Thanks for looking, hope you like them too!!!


----------



## rache (Nov 10, 2009)

awwww too sweetxx


----------



## Terri (Aug 21, 2009)

LOL little thieves.
So cute!!


----------



## pam6400 (Oct 5, 2008)

Ha ha the little Berry Burgulars!!!


----------



## 18453 (Feb 6, 2010)

Hahahaha omg quality


----------



## Terri (Aug 21, 2009)

HAHA!! 6th pic down it looks like Lourdes is acting as lookout!!
I know you were there but that's what it looks like.
So funny! x


----------



## LDMomma (Mar 28, 2009)

Shameless thieves 

How cute!


----------



## JRZL (Jul 10, 2009)

Hahah great pics!

I used to have a strawberry plant until the dogs ate all the strawberries and then started tearing apart the leaves and stems :lol:


----------



## OurCheekyChihuahuas (Nov 18, 2009)

Haha! Great great photos!


----------



## cherper (May 8, 2009)

Love the pics, they look delicious can't blame them! Tehee.
Very funny


----------



## svdreamer (Feb 20, 2010)

Too cute! My brother had a little terrier that would steal my mom's pineapple guavas thinking they were balls, play with them until the squished open, then eat them.


----------



## MisStingerRN (May 16, 2010)

Great pics. Beautiful pups!


----------



## pigeonsheep (Nov 8, 2008)

wow those strawberries looks yummy!!! we tried doing strawberries before in the garden but only ended up with eaten ones from the birds, squirells, raccoons...

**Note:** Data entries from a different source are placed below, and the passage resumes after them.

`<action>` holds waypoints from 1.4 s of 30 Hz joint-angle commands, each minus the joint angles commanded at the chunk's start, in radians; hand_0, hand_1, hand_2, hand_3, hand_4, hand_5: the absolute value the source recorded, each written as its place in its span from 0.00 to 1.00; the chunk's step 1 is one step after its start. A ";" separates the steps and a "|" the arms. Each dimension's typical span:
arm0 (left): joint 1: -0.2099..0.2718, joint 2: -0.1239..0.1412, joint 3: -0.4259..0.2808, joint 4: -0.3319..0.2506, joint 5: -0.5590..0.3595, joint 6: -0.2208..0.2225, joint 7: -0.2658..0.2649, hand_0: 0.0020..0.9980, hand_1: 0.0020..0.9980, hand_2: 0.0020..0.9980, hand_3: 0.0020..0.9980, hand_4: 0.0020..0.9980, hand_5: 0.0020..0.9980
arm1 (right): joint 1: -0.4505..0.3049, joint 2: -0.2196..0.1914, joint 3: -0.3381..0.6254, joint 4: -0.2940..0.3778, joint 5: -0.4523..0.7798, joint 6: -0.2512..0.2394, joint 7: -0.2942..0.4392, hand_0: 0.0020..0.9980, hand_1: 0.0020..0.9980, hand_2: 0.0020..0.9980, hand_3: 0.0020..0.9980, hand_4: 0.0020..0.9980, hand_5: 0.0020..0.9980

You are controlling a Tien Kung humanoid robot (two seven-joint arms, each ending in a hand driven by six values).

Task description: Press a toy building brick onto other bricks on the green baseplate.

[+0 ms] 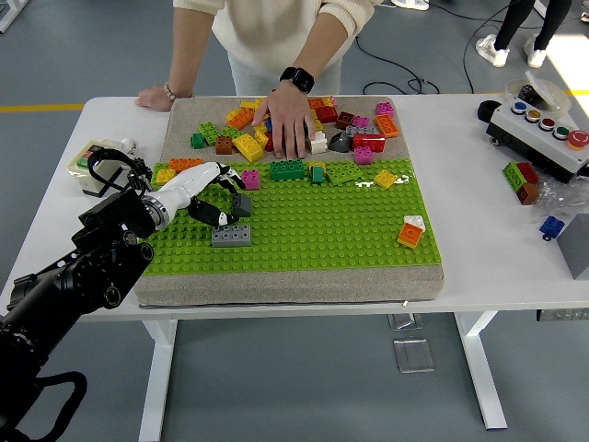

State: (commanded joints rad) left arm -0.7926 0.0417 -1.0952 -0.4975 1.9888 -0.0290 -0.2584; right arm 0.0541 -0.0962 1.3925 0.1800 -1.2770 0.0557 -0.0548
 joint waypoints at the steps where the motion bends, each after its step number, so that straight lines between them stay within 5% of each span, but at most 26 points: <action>1: 0.000 0.000 0.000 0.000 -0.001 0.002 0.000 0.76 0.71 0.59 0.62 0.85 0.03 | 0.000 0.000 0.000 0.000 0.000 0.000 0.000 0.76 0.69 0.73 0.69 0.97 0.49; 42: 0.002 -0.010 -0.001 0.011 -0.060 0.016 -0.027 0.62 0.60 0.56 0.53 0.72 0.00 | 0.000 0.000 0.010 0.000 0.001 -0.001 0.001 0.76 0.69 0.73 0.69 0.98 0.50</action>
State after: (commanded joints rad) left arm -0.7902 0.0320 -1.0966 -0.4868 1.9286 -0.0135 -0.2859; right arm 0.0545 -0.0960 1.4027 0.1800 -1.2759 0.0548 -0.0541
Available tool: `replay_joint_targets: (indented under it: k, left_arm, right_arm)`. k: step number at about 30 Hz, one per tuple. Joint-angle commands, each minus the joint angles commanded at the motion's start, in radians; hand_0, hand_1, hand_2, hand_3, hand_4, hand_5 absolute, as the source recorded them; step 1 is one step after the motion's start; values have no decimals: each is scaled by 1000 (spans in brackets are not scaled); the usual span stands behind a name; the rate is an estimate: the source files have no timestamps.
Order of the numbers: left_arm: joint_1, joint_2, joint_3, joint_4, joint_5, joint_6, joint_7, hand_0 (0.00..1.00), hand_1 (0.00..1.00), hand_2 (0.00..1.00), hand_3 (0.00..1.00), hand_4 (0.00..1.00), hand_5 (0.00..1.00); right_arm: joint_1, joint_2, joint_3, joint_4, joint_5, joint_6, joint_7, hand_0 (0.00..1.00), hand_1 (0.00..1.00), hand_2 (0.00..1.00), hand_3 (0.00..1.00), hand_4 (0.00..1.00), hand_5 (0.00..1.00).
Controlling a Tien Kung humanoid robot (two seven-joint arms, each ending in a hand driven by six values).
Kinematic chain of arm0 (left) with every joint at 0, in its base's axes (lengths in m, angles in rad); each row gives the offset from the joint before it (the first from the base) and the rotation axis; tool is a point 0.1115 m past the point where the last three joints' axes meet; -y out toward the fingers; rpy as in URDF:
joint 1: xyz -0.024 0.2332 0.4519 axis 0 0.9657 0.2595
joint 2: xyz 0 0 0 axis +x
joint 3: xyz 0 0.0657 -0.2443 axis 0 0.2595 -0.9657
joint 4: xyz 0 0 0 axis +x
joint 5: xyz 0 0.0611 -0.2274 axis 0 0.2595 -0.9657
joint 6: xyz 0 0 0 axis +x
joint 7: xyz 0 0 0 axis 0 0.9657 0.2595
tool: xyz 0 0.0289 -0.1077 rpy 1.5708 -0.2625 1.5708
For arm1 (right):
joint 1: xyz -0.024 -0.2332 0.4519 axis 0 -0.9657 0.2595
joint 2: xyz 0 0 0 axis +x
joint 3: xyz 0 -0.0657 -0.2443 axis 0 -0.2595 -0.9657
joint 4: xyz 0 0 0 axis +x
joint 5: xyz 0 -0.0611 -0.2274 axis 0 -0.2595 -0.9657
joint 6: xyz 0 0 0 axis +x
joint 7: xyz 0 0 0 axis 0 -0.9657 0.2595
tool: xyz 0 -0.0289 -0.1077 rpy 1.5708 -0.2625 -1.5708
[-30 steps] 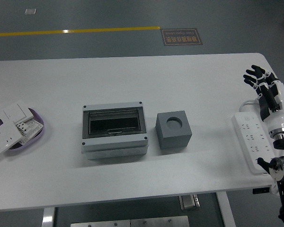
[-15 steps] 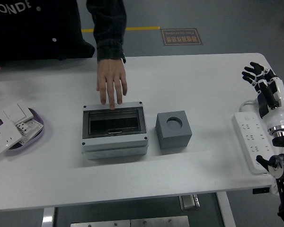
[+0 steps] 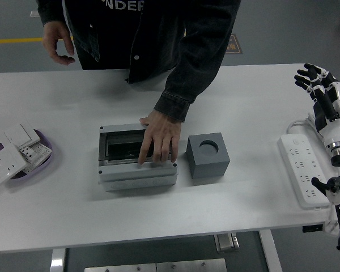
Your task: Pick up the cylinder from the cube,place it in the box,flap close box
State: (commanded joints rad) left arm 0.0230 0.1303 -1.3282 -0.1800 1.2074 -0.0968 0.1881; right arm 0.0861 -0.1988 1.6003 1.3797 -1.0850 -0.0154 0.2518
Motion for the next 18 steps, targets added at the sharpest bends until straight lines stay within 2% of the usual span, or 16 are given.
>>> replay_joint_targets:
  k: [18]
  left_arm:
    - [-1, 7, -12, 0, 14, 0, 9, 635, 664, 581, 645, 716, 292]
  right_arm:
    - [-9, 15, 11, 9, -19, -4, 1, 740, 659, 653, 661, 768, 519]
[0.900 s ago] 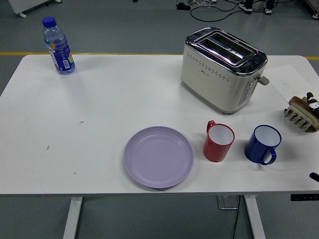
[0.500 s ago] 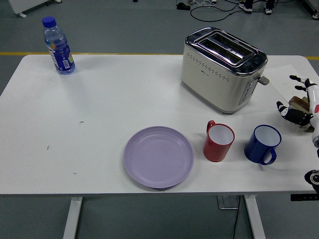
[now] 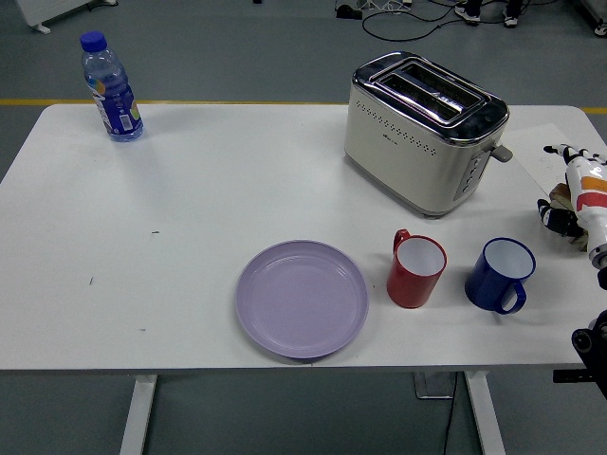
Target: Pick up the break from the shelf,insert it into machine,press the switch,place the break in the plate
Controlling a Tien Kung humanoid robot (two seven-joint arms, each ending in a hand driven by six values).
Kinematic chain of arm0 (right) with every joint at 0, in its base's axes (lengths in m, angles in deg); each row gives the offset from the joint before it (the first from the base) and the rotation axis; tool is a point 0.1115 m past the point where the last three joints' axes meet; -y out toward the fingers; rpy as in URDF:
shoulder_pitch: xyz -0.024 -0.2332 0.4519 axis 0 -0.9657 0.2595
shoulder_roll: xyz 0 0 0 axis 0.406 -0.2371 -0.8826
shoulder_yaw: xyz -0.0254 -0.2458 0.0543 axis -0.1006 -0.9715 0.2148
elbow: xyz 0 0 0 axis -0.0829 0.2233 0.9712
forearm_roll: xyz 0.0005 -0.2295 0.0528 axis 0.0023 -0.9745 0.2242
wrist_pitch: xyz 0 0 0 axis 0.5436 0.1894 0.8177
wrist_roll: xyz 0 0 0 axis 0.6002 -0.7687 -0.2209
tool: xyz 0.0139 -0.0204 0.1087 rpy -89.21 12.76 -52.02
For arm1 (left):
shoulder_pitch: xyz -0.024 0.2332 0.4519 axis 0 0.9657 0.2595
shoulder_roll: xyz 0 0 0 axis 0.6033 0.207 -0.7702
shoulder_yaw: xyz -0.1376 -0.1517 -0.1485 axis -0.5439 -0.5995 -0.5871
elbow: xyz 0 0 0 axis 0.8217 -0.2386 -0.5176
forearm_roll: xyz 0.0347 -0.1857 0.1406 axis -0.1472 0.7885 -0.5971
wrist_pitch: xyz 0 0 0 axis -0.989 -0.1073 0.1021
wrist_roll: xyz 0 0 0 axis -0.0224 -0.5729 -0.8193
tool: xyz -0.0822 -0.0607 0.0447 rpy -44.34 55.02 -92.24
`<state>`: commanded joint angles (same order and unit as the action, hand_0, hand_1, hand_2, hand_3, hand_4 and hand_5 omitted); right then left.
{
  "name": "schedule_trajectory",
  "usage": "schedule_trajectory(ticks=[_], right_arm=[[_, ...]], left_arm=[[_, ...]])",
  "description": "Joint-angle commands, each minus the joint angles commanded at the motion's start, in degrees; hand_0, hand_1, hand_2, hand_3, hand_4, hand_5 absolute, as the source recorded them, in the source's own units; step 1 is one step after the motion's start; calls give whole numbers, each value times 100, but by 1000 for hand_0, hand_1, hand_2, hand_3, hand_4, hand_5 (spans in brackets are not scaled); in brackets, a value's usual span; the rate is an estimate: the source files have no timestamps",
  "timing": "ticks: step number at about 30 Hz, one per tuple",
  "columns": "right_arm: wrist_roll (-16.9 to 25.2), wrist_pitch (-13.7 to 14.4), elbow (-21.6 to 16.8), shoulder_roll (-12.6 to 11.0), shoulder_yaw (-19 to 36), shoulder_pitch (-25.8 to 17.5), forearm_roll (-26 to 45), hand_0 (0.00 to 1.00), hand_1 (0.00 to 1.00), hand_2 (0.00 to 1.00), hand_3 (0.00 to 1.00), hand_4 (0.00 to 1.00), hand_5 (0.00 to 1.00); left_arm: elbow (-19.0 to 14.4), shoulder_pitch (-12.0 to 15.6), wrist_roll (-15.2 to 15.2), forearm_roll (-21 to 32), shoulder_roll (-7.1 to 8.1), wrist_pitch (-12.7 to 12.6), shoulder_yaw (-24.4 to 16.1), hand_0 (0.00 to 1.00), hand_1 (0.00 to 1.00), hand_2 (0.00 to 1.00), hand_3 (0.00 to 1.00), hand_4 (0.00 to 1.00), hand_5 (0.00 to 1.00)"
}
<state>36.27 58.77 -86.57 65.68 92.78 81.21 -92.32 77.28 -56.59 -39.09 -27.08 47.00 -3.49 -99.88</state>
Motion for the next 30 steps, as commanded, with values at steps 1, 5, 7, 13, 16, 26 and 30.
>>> schedule_trajectory(ticks=[1, 5, 7, 13, 16, 26, 30], right_arm=[[-4, -3, 4, 0, -1, 2, 0, 913, 802, 836, 823, 788, 2], [-151, -27, 199, 52, 6, 71, 0, 892, 798, 827, 819, 786, 2], [-206, 2, 271, 59, -2, 110, 0, 892, 798, 827, 819, 786, 2], [-479, -53, 468, 51, -11, 268, 0, 842, 764, 777, 789, 785, 2], [-687, -64, 576, 25, -53, 357, 0, 842, 764, 777, 789, 785, 2], [-940, -261, 897, 1, -243, 611, 0, 690, 622, 611, 717, 774, 16], [-1016, -296, 1037, 18, -324, 693, 0, 613, 565, 560, 681, 751, 25]], left_arm=[[0, -1, 0, 1, 0, 0, 0, 634, 605, 658, 735, 532, 986], [0, -20, -13, 59, 0, -7, 25, 634, 604, 655, 733, 533, 985], [0, -28, -12, 71, 0, -10, 33, 634, 604, 655, 733, 533, 985], [0, -47, -19, 90, 0, -13, 43, 635, 604, 654, 733, 534, 987], [0, -50, -26, 118, 0, -16, 59, 635, 604, 654, 733, 534, 987], [0, -53, -30, 145, 0, -25, 88, 633, 603, 652, 733, 534, 984], [0, -60, -29, 150, 0, -25, 93, 633, 602, 651, 733, 536, 987]])
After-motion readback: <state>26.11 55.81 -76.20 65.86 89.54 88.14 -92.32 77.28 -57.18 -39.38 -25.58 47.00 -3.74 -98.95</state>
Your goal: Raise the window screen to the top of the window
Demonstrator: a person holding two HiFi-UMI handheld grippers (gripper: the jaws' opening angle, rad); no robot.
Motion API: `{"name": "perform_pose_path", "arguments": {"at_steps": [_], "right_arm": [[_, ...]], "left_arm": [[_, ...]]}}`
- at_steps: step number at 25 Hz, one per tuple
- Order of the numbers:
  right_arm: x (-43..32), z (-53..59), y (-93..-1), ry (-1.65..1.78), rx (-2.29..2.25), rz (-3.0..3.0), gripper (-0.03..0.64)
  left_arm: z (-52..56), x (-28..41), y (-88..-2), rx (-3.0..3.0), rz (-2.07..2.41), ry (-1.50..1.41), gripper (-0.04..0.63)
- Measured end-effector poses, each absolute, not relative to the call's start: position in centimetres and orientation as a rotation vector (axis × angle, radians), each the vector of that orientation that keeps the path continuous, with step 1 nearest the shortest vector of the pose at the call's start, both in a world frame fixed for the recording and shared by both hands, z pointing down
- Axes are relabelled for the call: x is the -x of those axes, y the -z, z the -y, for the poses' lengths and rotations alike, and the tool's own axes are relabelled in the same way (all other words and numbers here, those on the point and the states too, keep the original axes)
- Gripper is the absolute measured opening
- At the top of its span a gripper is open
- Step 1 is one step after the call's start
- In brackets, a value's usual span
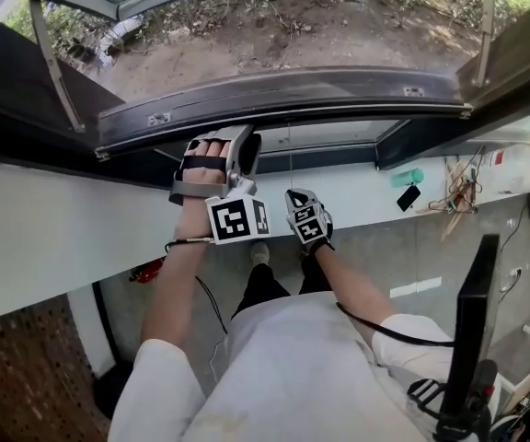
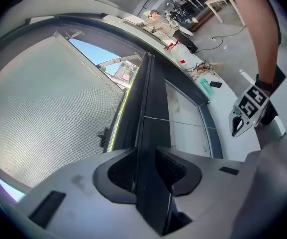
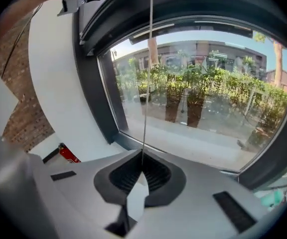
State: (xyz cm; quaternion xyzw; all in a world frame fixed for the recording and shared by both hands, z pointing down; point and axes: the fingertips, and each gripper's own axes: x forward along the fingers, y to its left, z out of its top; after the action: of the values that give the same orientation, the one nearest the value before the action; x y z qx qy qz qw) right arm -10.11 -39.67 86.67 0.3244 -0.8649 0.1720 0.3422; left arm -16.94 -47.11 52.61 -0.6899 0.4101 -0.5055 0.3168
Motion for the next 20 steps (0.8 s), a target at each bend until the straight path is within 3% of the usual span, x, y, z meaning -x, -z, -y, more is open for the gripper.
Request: {"name": "perform_pose_path", "arguments": {"at_steps": [14,20], "right_arm": [[5.6,36.7,-83.9,-0.624,-0.951,2.173,0.002],[5.2,36.1,-82.5,-0.557,-0.891,2.228,0.002]], "left_arm": [[47.4,17.4,-51.4,1.9,-1.295,1.157,0.114],[47.3,17.5,-51.0,1.918,-1.29,1.153,0.066]]}}
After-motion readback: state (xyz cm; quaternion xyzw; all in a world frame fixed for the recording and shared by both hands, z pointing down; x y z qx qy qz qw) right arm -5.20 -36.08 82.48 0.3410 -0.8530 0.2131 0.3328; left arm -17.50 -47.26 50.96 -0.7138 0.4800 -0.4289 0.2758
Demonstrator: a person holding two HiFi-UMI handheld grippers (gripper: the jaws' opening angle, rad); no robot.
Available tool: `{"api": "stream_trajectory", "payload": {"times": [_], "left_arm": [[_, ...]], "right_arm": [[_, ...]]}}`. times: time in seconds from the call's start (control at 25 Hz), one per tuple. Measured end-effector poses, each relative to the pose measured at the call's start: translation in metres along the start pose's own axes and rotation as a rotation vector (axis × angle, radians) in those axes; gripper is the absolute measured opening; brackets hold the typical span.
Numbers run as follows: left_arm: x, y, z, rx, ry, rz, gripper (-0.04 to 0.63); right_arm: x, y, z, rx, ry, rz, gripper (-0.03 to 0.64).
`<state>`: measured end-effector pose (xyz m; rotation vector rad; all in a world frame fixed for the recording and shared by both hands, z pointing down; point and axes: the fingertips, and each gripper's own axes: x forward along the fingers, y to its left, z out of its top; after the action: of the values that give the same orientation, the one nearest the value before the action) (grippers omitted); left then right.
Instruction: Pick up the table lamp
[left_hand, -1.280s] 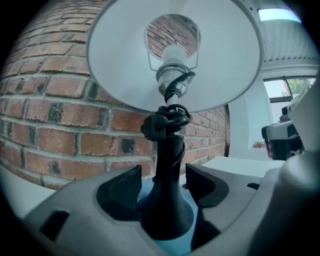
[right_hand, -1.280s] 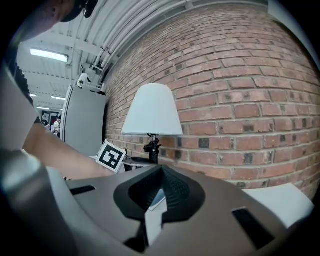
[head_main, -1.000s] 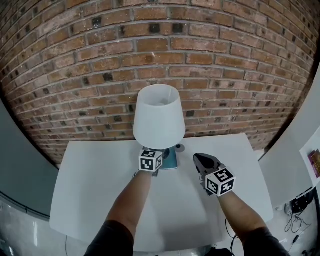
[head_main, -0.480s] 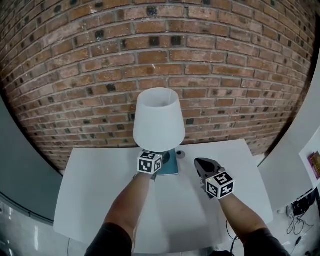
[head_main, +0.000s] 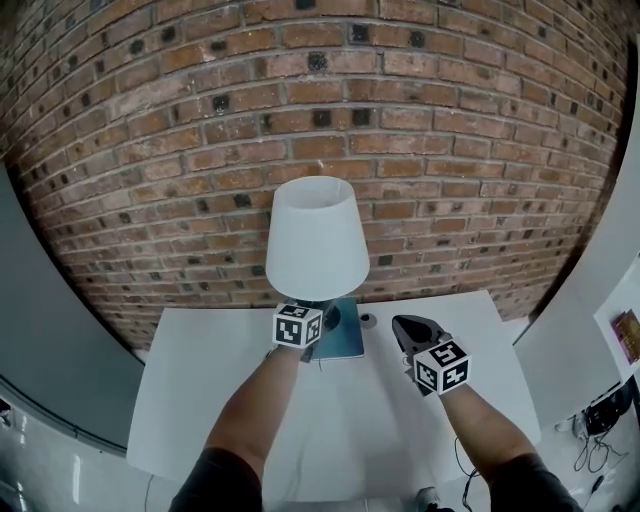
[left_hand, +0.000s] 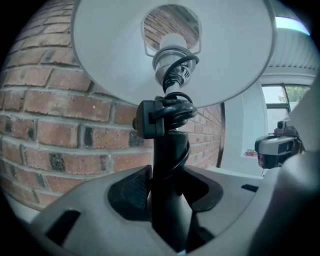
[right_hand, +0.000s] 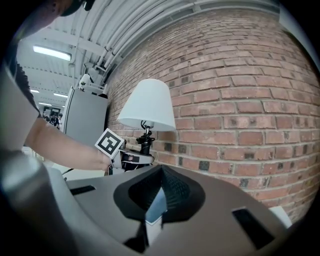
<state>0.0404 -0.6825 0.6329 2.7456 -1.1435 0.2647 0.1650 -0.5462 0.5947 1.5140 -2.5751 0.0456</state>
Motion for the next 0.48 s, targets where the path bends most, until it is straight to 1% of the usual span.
{"api": "stream_trajectory", "payload": {"times": [0.2,0.36,0.48], "left_arm": [[-0.022,-0.009,0.038,-0.014,0.001,-0.011,0.16],[-0.044,-0.009,0.073,0.011,0.009,-0.004,0.16],[-0.061,-0.012,0.098,0.015,0.009,-0.008,0.16]], "right_arm": [[-0.003,0.002,0.042,-0.017,0.005,0.0,-0.008],[-0.003,0.005,0.078,-0.009,-0.003,-0.002,-0.008],[-0.005,0.004,0.103,-0.018,-0.012,-0.014,-0.008]]}}
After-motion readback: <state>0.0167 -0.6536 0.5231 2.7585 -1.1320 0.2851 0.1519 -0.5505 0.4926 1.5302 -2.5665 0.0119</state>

lmao ur pups look so cute going for that ONE strawberry :albino:


----------



## xSamanthax (Jun 3, 2010)

Aww how cute! Looks like they were enjoying themselves though lol


----------



## crawlin (May 25, 2010)

haha great pics! we have strawberries in the garden too, so far they are safe lol


----------



## thisbella (Feb 7, 2010)

Aw! how cute! Mine is afraid of strawberry. lol


----------



## Fizzy Chihuahuas (Mar 8, 2010)

Great photos  :coolwink:


----------



## FireFox (Jun 4, 2009)

Thank you all :hello1:

They knew exactly what they are going for haha, Peppi&Roxy are obsessed with all the fruits and berries.


----------



## pinkglitterybunny (Jul 26, 2008)

that is so cute!! lovely pics xx


----------



## Cricket'sMom (Jun 7, 2010)

Awww such little cuties. I've discovered my two boys love to *help* me garden too. I make sure I throw out a few weeds so they will leave my flowers alone.


----------



## Bellatrix (Apr 23, 2010)

Thats so adorable


----------



## foggy (Oct 12, 2009)

Hehe great pics! I don't blame them, those strawberries look really good!


----------



## Dragonfly (Jun 6, 2010)

Cute! Finally one was brave enough to steal it! lol Those are really cute pics!


----------



## FireFox (Jun 4, 2009)

Thank you :hello1:


----------



## Jerry'sMom (May 5, 2009)

What happy little gardeners! Priceless pics


----------



## qtchi (Jun 19, 2010)

I didn't know that dogs could eat strawberries. Those are such cute pictures of your dogs.


----------



## ExoticChis (Jun 20, 2010)

You chi's are too cute, my girl Tess (Who is in rainbow bridge) Loved strawberries!


----------



## Cash (Jun 1, 2010)

lovely pics xx


----------



## *Princess* (Feb 7, 2009)

hehe cheeky littles one x


----------



## AllaboutEve (May 20, 2010)

Hey Poppy does this too!! I picked the plants up and put them on the wall. Are they ok to eat strawberries? If so I will give her the rest of the ones she has ruined!!


----------



## FireFox (Jun 4, 2009)

Thank you :hello1:

Yes strawberries are fine for dogs, not too many though, occasional summer time treat  Mine love almost all fruits and veggies!


----------



## jazzman (Apr 8, 2009)

Aww, who can blame them ! Strawberries are the best. 

Cute photos.


----------



## AllaboutEve (May 20, 2010)

Looks like Poppy will be having another treat tomorrow then!!


----------



## Suekadue (Nov 16, 2009)

I can't blame them for taking a few berries - they look delish!!! The pics are great and your pups are adorable!


----------